How to crack the cancer code

Bill Snyder
Published: February, 2007

In 2003, 13 years and $2.6 billion after it started, the Human Genome Project completed the sequence of nearly all of the 2.9 billion letters of genetic code that make up the human being.

Now researchers are tackling what may be an even more ambitious challenge – developing an “atlas” that describes the genetic characteristics of the more than 200 different types of cancer.

In 2006 the National Cancer Institute and the National Human Genome Research Institute announced that lung, brain (glioblastoma) and ovarian cancers will be studied during a three-year pilot to determine the feasibility of a full-scale Cancer Genome Atlas project.

Patients will be asked to donate a small portion of tumor tissue that has been removed as part of their treatment. The biospecimens will be processed at a central facility, and distributed to cancer genome characterization centers, which will determine which genes are selectively turned on or off in the tumors.

Genome sequencing centers will conduct further investigations, looking for changes in the DNA sequence that may be associated with specific cancer types. This information will be entered into public databases so that researchers ultimately can use it to improve cancer diagnosis, treatment and prevention.

The attempt to redefine cancer by its genetic code has been made possible by phenomenal technological advances during the past two decades.

In the mid-1980s, a scientist could spend a day determining the sequence of 50 to 100 nucleotide bases, the four “letters” (adenine, guanine, cytosine and thymine) that make up the DNA code, at a cost of $10 per base.

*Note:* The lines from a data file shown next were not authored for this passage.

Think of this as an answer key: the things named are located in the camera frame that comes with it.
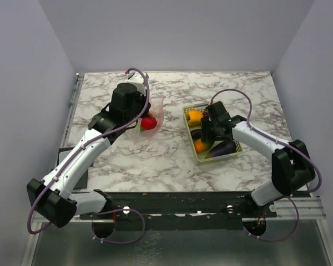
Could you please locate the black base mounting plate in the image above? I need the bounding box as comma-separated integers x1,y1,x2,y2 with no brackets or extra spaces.
80,192,276,231

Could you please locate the clear zip top bag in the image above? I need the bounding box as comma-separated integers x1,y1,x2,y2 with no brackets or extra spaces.
126,97,164,143

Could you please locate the dark purple toy eggplant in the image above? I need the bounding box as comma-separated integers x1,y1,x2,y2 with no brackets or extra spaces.
206,141,236,158

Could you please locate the yellow toy bell pepper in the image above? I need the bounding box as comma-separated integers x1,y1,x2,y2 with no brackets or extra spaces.
185,110,203,126

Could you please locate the aluminium frame rail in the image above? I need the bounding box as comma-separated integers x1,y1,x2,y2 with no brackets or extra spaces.
69,192,326,223

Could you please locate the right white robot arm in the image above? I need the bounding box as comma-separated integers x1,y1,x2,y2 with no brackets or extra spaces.
201,101,315,217

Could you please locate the green perforated plastic basket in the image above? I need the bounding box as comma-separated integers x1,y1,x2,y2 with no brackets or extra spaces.
182,103,243,166

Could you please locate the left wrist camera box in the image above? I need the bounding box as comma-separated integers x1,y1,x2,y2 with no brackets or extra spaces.
125,71,147,95

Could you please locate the green toy mango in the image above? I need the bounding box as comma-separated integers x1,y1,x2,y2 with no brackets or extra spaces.
194,139,214,154

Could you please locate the red toy bell pepper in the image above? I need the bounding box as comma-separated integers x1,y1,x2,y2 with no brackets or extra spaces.
140,117,158,130

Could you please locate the long striped purple eggplant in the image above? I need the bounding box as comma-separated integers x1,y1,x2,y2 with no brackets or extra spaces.
190,129,201,141

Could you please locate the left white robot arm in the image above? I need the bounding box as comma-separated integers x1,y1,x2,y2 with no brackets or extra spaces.
27,81,150,228

The current generation of sequencing machines can sequence one million bases a day for about 50 cents a base. A new generation of machines – now being tested – may increase the output to 500 million bases a day at a cost that is 100 times lower.

The machines are not cheap, however. Both the current and new machines cost about $300,000 each.

To succeed, The Cancer Genome Atlas project must push the technology even further so that researchers can decipher the complex genetic and molecular interactions that underlie malignant growth, and at a reasonable cost.